Nigeria’s Federal system has a three-tier governmental structure comprising, the Federal Government; 36 State Governments and a Federal Capital Territory; and 774 Local Government Administrations, with the functions of each enshrined in the current (1999) Constitution.
Nigeria Constitution and Cabinet:
The legislative powers of the Federation are vested in the National Assembly, comprising a Senate and a House of Representatives. The 109-member Senate consists of three Senators from each State and one from the Federal Capital Territory, who are elected for a term of four years. The House of Representatives comprises 360 members, representing constituencies of nearly equal population as far as possible, who are elected for a four-year term. The Senate has a president and a deputy president, while the House of Representatives has a speaker and a deputy speaker, who are elected by the senators and the members of the House from among themselves. Legislation may originate in either the Senate or the House of Representatives, and having been approved by the House in which it originated by a two-thirds majority, will be submitted to the other House for approval, and subsequently presented to the President for assent. Should the President withhold his assent, and the bill returned to the National Assembly and again approved by each House by a two-third majority, the bill will become law. The legislative powers of a State of the Federation is vested in the House of Assembly of the State. The House of Assembly of a State consists of three or four times the number of seats that the State holds in the House of Representatives (comprising not less than 24 and not more than 40 members).
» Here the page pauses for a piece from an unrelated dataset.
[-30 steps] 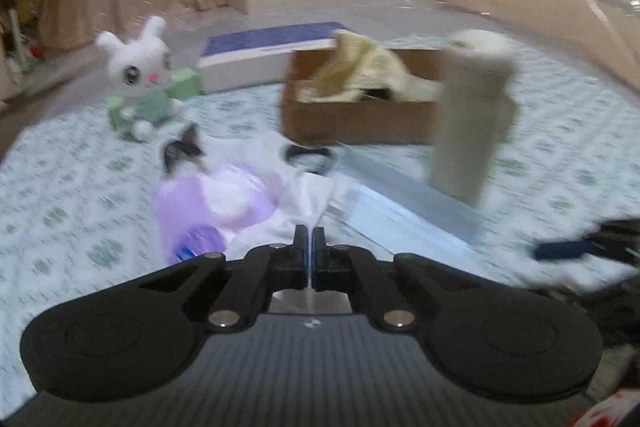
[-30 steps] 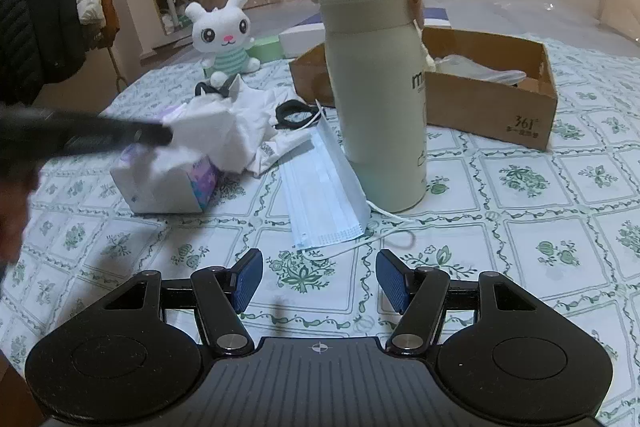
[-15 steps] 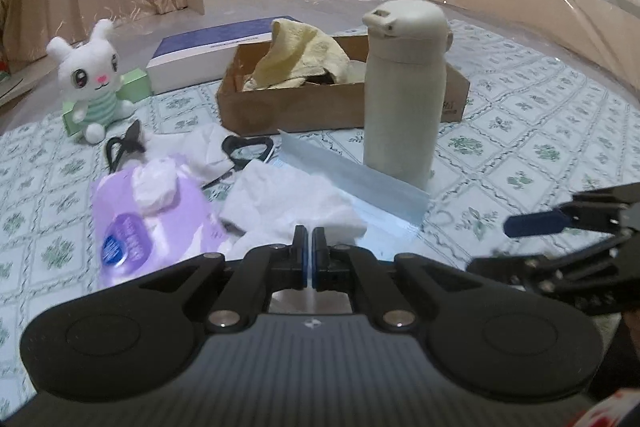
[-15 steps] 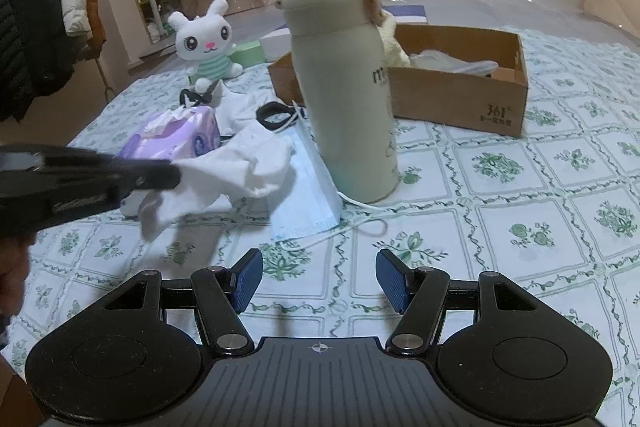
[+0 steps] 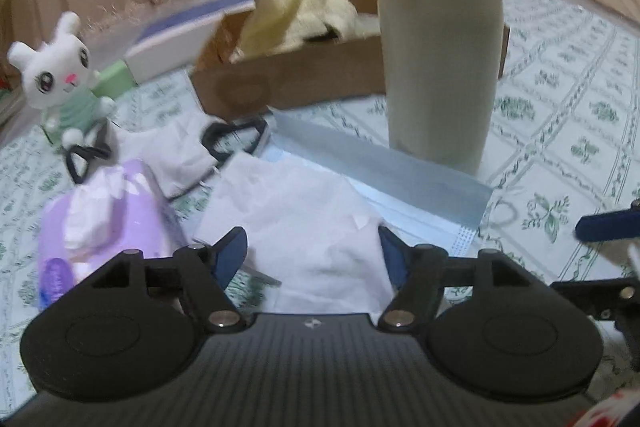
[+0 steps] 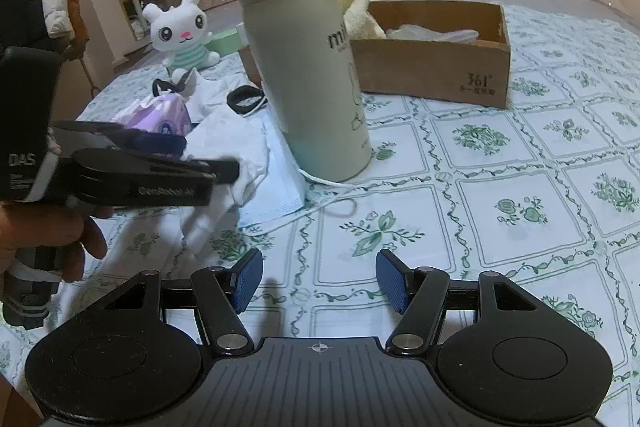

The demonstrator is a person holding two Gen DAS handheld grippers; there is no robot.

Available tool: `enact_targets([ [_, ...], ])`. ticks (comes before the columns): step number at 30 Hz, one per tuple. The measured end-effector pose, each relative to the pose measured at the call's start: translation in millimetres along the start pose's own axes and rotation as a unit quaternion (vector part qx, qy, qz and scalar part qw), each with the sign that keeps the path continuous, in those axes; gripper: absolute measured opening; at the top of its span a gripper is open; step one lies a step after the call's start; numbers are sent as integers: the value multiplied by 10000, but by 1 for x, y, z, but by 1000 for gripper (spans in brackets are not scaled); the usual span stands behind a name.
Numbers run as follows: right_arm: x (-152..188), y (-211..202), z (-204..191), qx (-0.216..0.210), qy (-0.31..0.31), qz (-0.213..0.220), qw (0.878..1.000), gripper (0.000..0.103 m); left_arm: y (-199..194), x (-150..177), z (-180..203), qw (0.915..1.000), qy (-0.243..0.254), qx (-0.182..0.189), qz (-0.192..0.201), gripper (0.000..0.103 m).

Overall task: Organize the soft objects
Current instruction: 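Grasp the white cloth on the tissue pack with the left gripper, then lift the white cloth with the left gripper while the right gripper approaches the blue mask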

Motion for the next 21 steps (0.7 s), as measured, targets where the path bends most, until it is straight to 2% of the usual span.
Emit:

The executive powers of the Federation are vested in the President, who is the Head of State, the Chief Executive of the Federation and the Commander-in-Chief of the Armed Forces of the Federation. The President is elected for a term of four years and must receive not less than one-quarter of the votes cast in at least two-thirds of all the states in the federation and Federal Capital Territory. The President nominates a candidate as his associate from the same political party to occupy the office of Vice-President. The President, subject to confirmation by the senate, nominates the Ministers of the Government of the Federation. Federal executive bodies include the Council of State, which advises the President in the exercise of his powers. The executive powers of a State are vested in the Governor of that State, who is elected for a four-year term and must receive not less than one-quarter of votes cast in at least two-third of all local government areas in the State.
The judicial powers of the Federation are vested in the courts established for the Federation, and the judicial powers of a State in the courts established for the State. The Federation has a Supreme Court, a Court of Appeal and a Federal High Court. Each State has High Court, a Sharia Court of Appeal and a Customary Court of Appeal. Chief Judges are nominated on the recommendation of a National Judicial Council.
The States are divided into 768 local government areas. The system of local government by democratically elected local government councils is guaranteed, and the Government of each State will ensure their existence. Each local government council within the State will participate in the economic planning and development of the area over which it exercises authority.